> Prompt
Return exactly the lines of the records below, starting at the line that contains "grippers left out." and ending at the line that contains "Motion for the", with both of those lines kept.

> Data shown
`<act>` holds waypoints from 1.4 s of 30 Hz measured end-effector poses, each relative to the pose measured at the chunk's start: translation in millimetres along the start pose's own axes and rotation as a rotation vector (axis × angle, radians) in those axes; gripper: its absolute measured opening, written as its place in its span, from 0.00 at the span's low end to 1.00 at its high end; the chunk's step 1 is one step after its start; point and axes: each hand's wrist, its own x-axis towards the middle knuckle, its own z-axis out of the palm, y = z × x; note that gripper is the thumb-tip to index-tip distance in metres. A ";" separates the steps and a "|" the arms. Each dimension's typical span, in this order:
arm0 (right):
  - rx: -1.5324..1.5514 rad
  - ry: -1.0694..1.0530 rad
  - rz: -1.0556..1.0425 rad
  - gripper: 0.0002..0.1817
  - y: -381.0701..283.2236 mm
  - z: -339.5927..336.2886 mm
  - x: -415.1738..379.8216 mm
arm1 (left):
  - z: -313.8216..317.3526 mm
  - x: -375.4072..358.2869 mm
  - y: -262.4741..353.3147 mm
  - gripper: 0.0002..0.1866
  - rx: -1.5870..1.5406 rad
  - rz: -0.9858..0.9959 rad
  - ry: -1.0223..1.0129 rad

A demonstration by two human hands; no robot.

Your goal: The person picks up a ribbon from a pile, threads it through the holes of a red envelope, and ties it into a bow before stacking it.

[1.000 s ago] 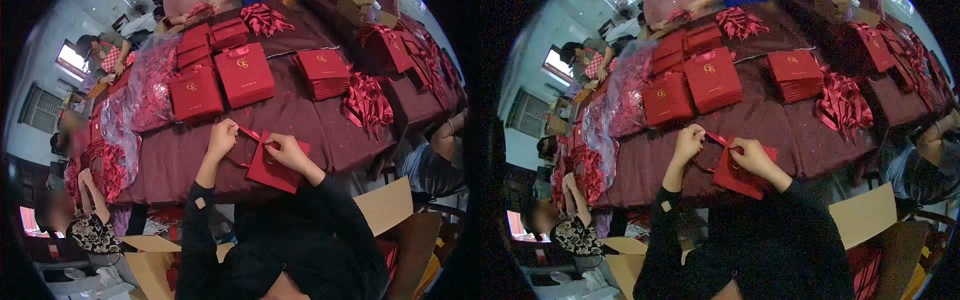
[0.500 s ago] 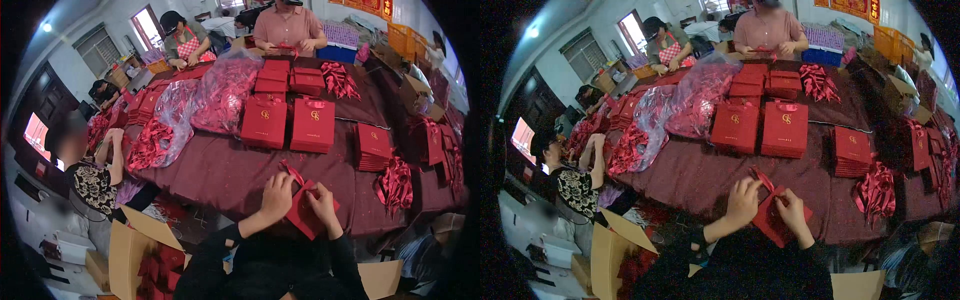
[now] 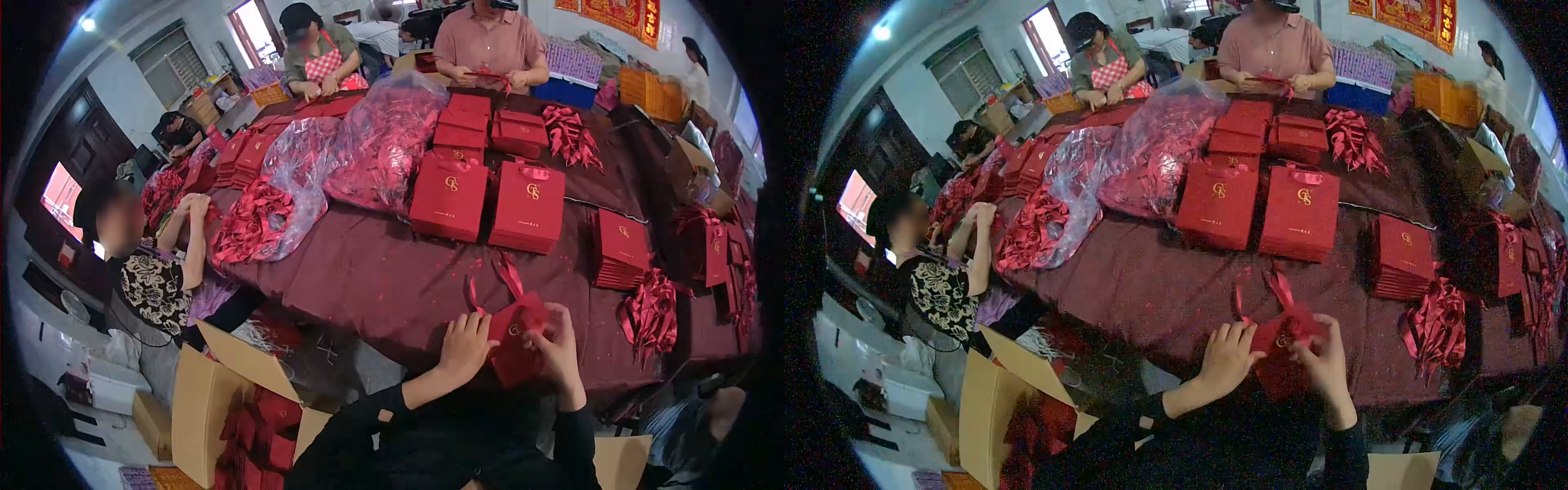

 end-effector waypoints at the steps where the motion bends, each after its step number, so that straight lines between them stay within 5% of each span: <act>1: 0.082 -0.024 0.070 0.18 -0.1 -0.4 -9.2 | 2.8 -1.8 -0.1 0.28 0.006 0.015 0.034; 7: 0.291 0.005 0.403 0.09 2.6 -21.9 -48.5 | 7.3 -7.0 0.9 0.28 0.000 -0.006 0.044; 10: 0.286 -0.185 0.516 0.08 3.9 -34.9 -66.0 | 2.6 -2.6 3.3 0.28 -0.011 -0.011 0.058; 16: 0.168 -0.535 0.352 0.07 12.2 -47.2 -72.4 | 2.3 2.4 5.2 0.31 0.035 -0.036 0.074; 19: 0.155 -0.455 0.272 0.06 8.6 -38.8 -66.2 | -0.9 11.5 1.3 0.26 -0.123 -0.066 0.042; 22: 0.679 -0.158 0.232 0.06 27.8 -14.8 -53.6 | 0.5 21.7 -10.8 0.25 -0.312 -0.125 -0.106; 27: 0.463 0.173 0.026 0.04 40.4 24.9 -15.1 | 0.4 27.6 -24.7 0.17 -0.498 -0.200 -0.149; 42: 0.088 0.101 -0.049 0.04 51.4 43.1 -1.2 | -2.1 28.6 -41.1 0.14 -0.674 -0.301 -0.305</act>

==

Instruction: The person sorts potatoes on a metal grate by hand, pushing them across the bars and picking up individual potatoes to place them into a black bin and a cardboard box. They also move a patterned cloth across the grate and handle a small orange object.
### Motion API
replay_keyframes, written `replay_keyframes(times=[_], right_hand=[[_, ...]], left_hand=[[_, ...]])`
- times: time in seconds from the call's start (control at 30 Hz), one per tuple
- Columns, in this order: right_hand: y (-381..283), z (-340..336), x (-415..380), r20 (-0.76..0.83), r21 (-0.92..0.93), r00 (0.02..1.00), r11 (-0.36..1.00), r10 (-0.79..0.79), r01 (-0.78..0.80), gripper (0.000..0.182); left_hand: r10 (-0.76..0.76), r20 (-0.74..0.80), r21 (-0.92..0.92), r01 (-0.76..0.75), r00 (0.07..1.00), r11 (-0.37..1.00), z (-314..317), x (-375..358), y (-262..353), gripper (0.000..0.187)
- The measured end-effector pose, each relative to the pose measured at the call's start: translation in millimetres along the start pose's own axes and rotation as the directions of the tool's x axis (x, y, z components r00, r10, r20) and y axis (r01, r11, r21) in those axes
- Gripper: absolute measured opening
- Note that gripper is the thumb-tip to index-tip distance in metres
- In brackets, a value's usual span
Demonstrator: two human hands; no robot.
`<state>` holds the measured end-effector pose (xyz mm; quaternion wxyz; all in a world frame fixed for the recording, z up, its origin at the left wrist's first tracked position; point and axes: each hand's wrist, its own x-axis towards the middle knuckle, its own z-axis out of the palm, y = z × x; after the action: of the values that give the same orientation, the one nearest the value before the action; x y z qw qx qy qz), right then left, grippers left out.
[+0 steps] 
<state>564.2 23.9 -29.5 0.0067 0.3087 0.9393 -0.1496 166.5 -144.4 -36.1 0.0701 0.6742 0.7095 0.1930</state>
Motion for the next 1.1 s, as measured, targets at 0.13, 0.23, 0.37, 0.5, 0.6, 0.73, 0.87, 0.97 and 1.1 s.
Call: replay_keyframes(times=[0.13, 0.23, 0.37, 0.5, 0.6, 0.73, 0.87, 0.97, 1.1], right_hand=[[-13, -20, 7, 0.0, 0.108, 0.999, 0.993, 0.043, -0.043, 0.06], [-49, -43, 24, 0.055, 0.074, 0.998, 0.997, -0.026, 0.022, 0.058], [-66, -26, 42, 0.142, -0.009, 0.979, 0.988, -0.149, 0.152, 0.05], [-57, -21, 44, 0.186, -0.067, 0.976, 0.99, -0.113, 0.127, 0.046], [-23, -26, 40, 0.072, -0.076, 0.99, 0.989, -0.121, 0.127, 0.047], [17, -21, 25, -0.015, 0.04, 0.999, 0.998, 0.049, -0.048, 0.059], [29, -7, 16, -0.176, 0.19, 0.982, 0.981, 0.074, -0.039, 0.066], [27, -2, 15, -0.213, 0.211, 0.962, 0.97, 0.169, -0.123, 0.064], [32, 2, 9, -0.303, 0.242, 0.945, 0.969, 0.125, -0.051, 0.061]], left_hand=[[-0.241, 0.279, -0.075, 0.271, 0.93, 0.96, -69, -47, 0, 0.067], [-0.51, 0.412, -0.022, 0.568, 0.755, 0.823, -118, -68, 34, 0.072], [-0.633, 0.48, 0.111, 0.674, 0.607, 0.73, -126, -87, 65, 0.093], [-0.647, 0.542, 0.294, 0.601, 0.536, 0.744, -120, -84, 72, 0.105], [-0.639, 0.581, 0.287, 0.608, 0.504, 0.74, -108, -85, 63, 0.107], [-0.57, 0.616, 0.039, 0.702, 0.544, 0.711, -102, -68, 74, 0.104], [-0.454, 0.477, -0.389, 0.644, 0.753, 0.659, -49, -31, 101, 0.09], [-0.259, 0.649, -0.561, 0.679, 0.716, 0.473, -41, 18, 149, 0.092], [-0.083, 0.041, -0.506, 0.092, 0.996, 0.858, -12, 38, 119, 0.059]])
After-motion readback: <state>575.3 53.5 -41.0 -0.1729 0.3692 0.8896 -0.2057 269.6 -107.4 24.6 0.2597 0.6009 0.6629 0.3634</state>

> Finished exercise
`<state>` holds the measured end-effector pose (xyz mm; quaternion wxyz; all in a world frame fixed for the recording, z up, its origin at the left wrist's first tracked position; point and axes: each hand's wrist, its own x-axis towards the middle knuckle, its own z-axis out of the palm, y = z × x; after the action: of the values that give the same orientation, the one nearest the value before the action; x y z qw qx qy qz), right then left, grippers left out.
[+0 steps] 
<state>564.2 23.9 -29.5 0.0067 0.3087 0.9393 -0.1496 166.5 -144.4 -36.1 0.0701 0.6742 0.7095 0.1930</state>
Motion for the next 1.1 s, as measured, targets at 0.13, 0.23, 0.37, 0.5, 0.6, 0.73, 0.87, 0.97 and 1.1 s.

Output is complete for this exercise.